The Na+/K+pump is a ubiquitous P-type ATPase that binds three cytoplasmic Na+ions deep within its core where they are temporarily occluded before being released to the extracellular surface. The ...3Na+/2K+-exchange transport cycle is completed when two extracellular K+ions bind and become temporarily occluded within the protein and subsequently released to the cytoplasm. Coupling of Na+-ion occlusion to phosphorylation of the pump by ATP and of K+-ion occlusion to its dephosphorylation ensure the vectorial nature of net transport. The occluded-ion conformations, with binding sites inaccessible from either side, represent intermediate states in these alternating-access descriptions of transport. They afford protection against potentially catastrophic effects of inadvertently allowing simultaneous access from both membrane sides. The marine toxin, palytoxin, converts Na+/K+pumps into nonselective cation channels, possibly by disrupting the normal strict coupling between opening of one access pathway in the Na+/K+ATPase and closing of the other. We show here that gating of the channels in palytoxin-bound Na+/K+pumps in excised membrane patches is modulated by the pump's physiological ligands: cytoplasmic application of ATP promotes opening of the channels, and extracellular replacement of Na+ions by K+ions promotes closing of the channels.

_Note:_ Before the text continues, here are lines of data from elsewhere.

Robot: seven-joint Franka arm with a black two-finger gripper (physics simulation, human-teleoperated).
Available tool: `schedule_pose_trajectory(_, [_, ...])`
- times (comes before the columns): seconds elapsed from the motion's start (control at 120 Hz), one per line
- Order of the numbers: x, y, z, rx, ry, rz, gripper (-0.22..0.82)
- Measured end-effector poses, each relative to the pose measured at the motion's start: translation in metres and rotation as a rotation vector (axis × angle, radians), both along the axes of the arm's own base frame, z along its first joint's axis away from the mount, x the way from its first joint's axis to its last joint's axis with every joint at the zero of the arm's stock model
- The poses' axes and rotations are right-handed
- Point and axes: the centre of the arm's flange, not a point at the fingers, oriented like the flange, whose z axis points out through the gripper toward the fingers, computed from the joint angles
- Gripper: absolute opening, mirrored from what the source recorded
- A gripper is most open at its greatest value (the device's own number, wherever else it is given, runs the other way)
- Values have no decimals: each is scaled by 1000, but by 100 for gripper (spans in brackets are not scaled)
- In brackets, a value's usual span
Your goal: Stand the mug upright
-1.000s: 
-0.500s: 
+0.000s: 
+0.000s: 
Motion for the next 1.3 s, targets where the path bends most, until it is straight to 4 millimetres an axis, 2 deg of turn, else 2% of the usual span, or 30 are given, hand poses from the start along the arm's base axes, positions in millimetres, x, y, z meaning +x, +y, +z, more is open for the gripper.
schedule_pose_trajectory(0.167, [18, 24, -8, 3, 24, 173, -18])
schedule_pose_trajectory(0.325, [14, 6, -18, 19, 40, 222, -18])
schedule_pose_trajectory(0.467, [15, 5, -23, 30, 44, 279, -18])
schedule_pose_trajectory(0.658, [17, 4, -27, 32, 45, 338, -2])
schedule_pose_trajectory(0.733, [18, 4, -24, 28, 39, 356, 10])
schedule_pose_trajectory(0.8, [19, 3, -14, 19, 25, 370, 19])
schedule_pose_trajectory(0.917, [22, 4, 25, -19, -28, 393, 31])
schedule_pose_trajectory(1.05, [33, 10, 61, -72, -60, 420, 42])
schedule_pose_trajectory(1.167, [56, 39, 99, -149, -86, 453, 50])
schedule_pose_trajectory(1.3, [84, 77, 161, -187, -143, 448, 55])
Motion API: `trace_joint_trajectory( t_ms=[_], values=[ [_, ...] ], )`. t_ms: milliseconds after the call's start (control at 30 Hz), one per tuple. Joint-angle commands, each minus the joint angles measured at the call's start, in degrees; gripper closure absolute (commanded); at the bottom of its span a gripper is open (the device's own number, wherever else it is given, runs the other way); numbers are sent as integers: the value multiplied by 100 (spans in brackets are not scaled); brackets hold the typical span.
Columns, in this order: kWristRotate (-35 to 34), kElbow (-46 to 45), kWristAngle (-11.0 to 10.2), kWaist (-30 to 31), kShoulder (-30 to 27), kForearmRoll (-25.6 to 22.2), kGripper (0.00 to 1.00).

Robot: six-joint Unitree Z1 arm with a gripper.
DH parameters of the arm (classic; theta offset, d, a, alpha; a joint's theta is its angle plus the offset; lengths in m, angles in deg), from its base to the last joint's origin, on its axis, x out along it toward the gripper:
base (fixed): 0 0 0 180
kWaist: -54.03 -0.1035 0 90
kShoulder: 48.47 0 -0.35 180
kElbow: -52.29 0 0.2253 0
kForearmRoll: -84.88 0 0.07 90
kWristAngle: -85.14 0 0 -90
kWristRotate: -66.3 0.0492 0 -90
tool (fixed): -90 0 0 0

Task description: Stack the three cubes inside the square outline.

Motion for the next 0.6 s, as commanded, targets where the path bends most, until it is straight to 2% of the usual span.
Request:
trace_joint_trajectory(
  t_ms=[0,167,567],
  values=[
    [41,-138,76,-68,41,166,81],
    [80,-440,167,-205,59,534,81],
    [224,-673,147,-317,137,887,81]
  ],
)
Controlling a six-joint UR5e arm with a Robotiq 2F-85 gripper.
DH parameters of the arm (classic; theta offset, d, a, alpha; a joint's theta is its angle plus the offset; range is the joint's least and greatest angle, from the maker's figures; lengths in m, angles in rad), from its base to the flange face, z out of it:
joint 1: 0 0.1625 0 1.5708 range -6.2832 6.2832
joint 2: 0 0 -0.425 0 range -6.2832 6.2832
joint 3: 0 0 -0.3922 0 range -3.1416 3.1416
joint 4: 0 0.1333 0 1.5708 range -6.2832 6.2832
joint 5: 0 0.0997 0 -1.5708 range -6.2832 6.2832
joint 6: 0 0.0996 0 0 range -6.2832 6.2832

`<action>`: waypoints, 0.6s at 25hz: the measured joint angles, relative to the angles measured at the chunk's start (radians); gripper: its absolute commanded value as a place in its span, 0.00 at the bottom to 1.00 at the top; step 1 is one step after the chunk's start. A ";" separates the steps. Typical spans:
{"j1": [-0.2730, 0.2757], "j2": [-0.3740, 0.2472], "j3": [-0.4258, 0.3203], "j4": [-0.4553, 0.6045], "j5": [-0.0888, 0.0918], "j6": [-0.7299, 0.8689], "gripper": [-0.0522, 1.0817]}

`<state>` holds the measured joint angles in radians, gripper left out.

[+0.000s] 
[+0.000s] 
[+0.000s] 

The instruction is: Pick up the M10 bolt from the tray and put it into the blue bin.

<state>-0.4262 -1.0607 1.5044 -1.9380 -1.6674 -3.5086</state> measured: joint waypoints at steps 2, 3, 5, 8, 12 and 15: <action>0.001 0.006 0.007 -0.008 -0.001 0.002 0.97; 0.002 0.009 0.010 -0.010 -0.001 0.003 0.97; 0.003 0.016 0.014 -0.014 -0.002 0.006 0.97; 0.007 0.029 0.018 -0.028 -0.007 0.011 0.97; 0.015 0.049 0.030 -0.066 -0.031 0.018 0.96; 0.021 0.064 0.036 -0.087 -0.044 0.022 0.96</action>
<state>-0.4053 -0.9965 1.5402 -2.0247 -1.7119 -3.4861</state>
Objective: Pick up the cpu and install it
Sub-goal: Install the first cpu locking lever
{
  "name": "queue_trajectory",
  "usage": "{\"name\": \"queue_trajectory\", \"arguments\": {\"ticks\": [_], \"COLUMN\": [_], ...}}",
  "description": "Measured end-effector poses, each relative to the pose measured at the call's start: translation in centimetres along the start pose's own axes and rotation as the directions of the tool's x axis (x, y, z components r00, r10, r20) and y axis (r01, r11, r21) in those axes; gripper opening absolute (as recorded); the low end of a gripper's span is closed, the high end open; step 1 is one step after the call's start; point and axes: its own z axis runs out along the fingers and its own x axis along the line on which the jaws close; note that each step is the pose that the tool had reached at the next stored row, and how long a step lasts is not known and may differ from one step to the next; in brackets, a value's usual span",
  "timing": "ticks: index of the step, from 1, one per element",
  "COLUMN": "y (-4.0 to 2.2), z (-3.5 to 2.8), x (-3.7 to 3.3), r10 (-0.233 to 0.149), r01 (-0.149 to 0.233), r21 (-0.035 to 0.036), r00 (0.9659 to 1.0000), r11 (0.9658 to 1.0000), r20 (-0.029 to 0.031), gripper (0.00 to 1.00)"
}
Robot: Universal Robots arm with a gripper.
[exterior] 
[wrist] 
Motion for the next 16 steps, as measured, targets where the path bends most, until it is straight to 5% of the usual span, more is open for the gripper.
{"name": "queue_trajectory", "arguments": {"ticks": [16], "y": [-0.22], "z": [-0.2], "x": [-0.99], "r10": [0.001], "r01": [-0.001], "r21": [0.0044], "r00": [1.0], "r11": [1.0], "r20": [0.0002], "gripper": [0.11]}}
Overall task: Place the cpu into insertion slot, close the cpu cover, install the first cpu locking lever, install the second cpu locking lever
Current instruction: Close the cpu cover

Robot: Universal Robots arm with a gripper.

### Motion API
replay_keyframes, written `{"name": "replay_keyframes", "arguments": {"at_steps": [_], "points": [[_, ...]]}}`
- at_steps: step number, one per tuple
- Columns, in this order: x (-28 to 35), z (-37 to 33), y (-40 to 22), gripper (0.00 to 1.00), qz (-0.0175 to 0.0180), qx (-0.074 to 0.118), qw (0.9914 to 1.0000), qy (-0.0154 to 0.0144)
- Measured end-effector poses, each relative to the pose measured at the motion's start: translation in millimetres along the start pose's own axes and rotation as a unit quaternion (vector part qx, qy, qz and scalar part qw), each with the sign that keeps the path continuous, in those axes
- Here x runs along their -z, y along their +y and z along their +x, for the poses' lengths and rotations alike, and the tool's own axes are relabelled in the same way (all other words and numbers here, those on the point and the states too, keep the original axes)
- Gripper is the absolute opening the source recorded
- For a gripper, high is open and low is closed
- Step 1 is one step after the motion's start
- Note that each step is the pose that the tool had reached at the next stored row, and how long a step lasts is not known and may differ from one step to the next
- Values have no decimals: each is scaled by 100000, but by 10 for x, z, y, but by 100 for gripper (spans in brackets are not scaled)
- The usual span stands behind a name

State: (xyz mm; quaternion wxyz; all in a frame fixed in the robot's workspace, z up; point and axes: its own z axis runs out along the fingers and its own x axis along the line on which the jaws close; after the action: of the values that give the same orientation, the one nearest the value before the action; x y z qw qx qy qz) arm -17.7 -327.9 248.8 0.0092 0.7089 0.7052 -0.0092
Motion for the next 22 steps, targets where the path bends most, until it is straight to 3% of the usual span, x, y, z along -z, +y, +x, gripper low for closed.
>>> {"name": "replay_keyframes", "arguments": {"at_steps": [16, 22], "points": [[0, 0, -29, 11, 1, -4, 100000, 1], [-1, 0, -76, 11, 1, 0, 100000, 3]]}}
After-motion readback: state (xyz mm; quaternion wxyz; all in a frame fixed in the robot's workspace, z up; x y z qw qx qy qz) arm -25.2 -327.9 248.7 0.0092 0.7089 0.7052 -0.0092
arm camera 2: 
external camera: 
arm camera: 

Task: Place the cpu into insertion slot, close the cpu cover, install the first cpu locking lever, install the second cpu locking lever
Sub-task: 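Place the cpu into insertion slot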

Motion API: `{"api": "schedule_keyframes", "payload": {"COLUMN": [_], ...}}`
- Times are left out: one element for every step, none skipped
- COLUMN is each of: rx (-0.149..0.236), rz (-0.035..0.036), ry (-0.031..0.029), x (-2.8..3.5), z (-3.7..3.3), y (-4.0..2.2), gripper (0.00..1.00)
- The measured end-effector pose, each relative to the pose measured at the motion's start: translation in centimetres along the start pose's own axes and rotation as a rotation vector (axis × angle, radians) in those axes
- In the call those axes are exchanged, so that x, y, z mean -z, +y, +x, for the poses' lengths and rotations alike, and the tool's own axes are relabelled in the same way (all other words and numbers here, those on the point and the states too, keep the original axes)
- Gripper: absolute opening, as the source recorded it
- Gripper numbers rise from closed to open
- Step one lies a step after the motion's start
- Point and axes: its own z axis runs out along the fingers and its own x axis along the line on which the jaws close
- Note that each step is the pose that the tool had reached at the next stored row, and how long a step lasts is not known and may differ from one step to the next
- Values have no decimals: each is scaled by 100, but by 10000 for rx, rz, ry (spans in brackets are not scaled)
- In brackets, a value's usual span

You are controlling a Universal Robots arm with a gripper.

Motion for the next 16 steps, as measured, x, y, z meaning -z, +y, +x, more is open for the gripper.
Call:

This suggests that, despite the presence of bound palytoxin, certain partial reactions of the normal Na+/K+-transport cycle persist and remain capable of effecting the conformational changes that control access to the pump's cation-binding sites. These findings affirm the alternating-access model of ion pumps and offer the possibility of examining ion occlusion/deocclusion reactions in single pump molecules.